In Oklahoma, meat starts on the farm and finishes at someone’s fork. The process of getting there doesn’t happen at the flip of a wand, instead it takes hard work, commitment and time from the people involved.

Ten detailed specifications are what make CAB, certified. So, I asked Dr. Phil Bass, resident meat scientist for Certified Angus Beef to start listing them.

“Number one it starts out we have to have modest to higher marbling. Second, we have to have medium to fine marbling so the texture has to be just right. Third we have to have a maturity cattle in both skeletal and lean maturity…Then we go into some sizing specifications. Less than 1,000 pound hot carcass weight. Ten to 16 inch square Ribeye and less than one inch back fat. Neckhump height of no greater than two inches. Require a superior type of muscling and the last two are dark cutting and then a minimal amount capillary rupture.”

There are more than 100 different types of Angus labeled beef and, Dr. Gretchen Mafi, Assistant Professor of Meat Science at Oklahoma State University, says there’s a clear difference between CAB and the other Angus products.

“They have some stricter requirements on quality; some of the other Angus programs don’t require a modest or higher marbling so they may not be as palatable as Certified Angus Beef.”

Taking a chance, and even paying a higher price, most people find CAB is worth the extra dollars and effort.

After 7 years of stocking CAB, Darin Wheeler of Wheeler’s Old Fashioned Meat Market in Oklahoma City says

“It’s only the top 8 percent of choice. When looking at some of the other markets it’s just such a better product to put out to the consumers.”

Driving 5 miles north to Cusack Meats Retail Store, Alan Cusack relays the same story.

“A lady actually called here yesterday and said let me tell you why I buy from you because I know every single time it’s exactly perfect and I don’t mind paying the price.”

After working in a big city restaurant, Scott Popovic didn’t hesitate at an opportunity to work as a Corporate Chef at Certified Angus Beef, Headquartered in Wooster, Ohio.

“To me it’s all about the flavor and the tenderness and the juiciness. So Certified Angus Beef because of the science based specifications it really has more marbling, it had more flavor, more juiciness and as a chef that is what I am looking for I want to give my guests that best meal possible.”

Flowing down from the big city and into the Oklahoma City suburb, Edmond, Lottinvilles Restaurant and Bar is also picking up on the trend.

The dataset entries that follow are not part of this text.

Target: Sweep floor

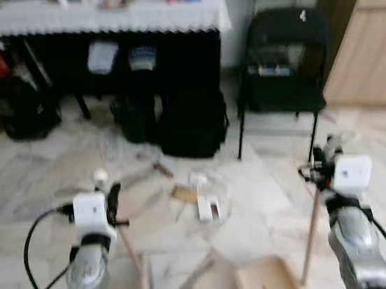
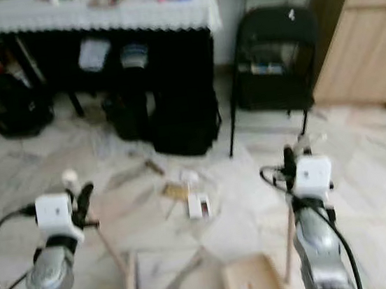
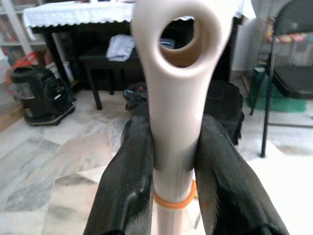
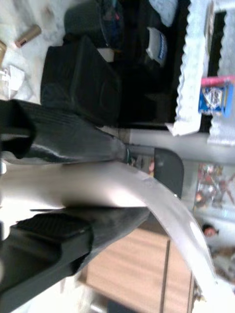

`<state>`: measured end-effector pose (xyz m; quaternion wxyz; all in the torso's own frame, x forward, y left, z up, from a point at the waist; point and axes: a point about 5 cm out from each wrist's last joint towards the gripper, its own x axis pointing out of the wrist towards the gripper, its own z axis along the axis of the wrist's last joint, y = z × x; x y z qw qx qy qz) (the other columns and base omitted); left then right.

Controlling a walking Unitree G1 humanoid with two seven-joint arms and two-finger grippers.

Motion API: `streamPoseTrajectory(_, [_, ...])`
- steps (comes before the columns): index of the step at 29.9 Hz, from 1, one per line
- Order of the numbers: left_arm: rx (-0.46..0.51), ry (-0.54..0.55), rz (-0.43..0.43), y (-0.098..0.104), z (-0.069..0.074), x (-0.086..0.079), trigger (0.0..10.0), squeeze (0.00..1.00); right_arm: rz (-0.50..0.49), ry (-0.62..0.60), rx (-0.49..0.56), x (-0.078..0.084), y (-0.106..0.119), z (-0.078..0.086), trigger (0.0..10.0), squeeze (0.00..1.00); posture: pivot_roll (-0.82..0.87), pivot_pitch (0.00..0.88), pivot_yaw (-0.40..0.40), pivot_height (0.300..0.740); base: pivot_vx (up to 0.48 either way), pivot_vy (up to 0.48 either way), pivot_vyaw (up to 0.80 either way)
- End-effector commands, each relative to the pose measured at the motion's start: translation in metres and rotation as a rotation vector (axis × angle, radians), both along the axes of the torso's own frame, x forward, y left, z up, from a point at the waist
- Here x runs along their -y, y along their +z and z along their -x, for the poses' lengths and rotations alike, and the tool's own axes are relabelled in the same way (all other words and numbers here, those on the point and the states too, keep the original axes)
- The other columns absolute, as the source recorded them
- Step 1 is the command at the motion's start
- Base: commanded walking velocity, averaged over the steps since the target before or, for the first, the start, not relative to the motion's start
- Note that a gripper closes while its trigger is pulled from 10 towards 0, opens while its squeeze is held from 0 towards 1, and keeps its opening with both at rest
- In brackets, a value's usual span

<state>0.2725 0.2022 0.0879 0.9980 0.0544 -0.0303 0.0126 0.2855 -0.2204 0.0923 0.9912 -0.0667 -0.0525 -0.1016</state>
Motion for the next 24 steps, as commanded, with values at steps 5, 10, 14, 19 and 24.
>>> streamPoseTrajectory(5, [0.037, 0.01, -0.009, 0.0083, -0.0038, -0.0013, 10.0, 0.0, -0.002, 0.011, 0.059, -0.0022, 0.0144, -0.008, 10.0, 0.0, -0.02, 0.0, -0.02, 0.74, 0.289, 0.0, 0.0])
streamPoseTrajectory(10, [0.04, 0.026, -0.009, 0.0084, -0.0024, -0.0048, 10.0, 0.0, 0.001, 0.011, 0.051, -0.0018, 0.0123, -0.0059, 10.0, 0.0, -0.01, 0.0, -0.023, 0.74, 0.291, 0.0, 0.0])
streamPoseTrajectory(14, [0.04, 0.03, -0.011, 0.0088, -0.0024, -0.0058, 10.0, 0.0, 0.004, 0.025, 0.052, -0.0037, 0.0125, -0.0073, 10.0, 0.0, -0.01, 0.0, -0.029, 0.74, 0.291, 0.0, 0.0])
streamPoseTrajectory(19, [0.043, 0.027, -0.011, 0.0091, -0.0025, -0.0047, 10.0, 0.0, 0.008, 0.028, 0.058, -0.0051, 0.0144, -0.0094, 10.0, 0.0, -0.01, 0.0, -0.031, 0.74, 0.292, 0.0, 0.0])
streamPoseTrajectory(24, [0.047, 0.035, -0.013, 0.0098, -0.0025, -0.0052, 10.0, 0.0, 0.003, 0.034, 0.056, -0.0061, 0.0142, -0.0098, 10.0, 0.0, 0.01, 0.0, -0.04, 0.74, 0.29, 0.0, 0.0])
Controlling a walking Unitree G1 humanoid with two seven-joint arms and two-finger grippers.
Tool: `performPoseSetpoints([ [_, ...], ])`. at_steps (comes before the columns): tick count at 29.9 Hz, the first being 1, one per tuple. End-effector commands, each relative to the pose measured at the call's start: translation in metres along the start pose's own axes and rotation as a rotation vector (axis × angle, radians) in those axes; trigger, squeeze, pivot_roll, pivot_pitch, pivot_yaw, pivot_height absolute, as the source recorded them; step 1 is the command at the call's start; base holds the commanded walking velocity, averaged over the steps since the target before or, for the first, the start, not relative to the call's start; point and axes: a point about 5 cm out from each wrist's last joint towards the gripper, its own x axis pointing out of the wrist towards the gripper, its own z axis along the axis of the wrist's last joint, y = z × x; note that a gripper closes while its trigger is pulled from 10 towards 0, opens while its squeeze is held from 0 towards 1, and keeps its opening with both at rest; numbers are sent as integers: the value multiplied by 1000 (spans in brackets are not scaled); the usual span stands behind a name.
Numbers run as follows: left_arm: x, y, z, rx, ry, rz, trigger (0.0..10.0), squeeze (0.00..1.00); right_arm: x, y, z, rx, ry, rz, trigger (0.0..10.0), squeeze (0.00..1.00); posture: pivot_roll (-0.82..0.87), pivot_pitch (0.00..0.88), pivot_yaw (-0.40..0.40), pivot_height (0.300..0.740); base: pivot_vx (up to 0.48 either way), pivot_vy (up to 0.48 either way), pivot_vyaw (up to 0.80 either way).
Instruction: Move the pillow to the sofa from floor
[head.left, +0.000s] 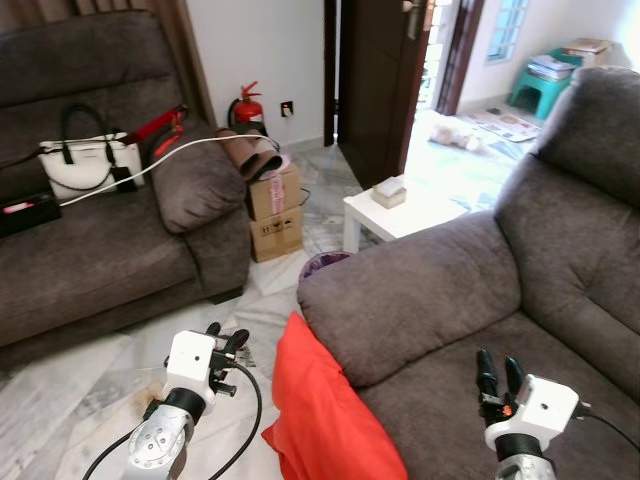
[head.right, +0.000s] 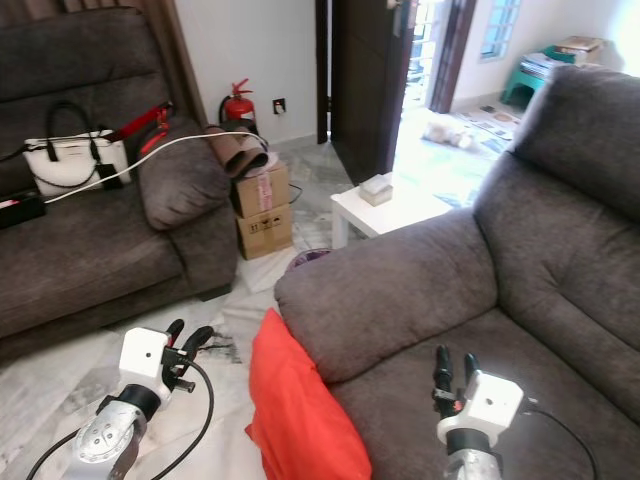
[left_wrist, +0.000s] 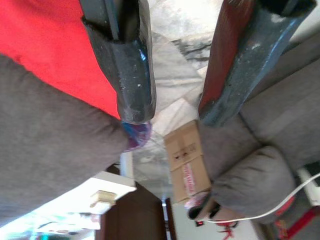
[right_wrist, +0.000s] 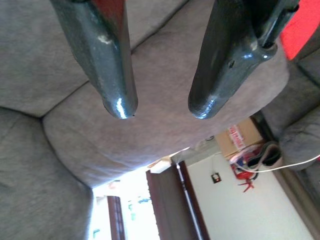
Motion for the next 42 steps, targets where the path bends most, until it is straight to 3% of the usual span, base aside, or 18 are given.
performPoseSetpoints([
  [1,-1,3,3,-5,-6,7,10000,0,-2,0,1,-10,0,12,10000,0,51,74,59,690,0,0,0],
  [6,-2,3,4,-3,-3,3,10000,0,-6,2,-8,-51,79,75,10000,0,55,78,58,690,0,0,0],
  [11,-5,3,3,0,8,0,10000,0,-10,-4,-5,-32,53,48,10000,0,48,83,66,655,0,0,0],
  [21,-8,2,3,-6,14,5,10000,0,-17,5,-15,-33,123,88,10000,0,58,97,64,655,0,0,0],
  [26,-10,4,2,-28,21,24,10000,0,-19,3,-11,-21,80,77,10000,0,58,104,60,646,0,0,0],
  [42,-12,3,5,-44,18,35,10000,0,-20,7,-12,-40,107,127,10000,0,68,117,43,646,0,0,0],
])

After only serving CAB for a couple months, General Manager, Rabin Bhandari heard the buzz about the product:

“Now that we have laid it out we have some better response from people and obviously we expected that because it is the better quality of beef that is available.”

From super markets to specialty meat markets to restaurant, CAB is in demand. And with so much money at stake, it’s putting pressure on the famers. John Pfeiffer says it’s making it harder to produce enough livestock to supply everyone.

“There are some lots of cattle now that they’ll certify as many as 99 percent of the cattle for CAB. And they got a load back, informational load the other day and only went for 96 percent CAB and they were very unhappy about it. Their goal is for each lot that comes out to produce 100 percent Certified Angus Beef carcasses.”

In just 3 percent, hundreds of dollars will be lost down the line, all over 3 simple letters on a label.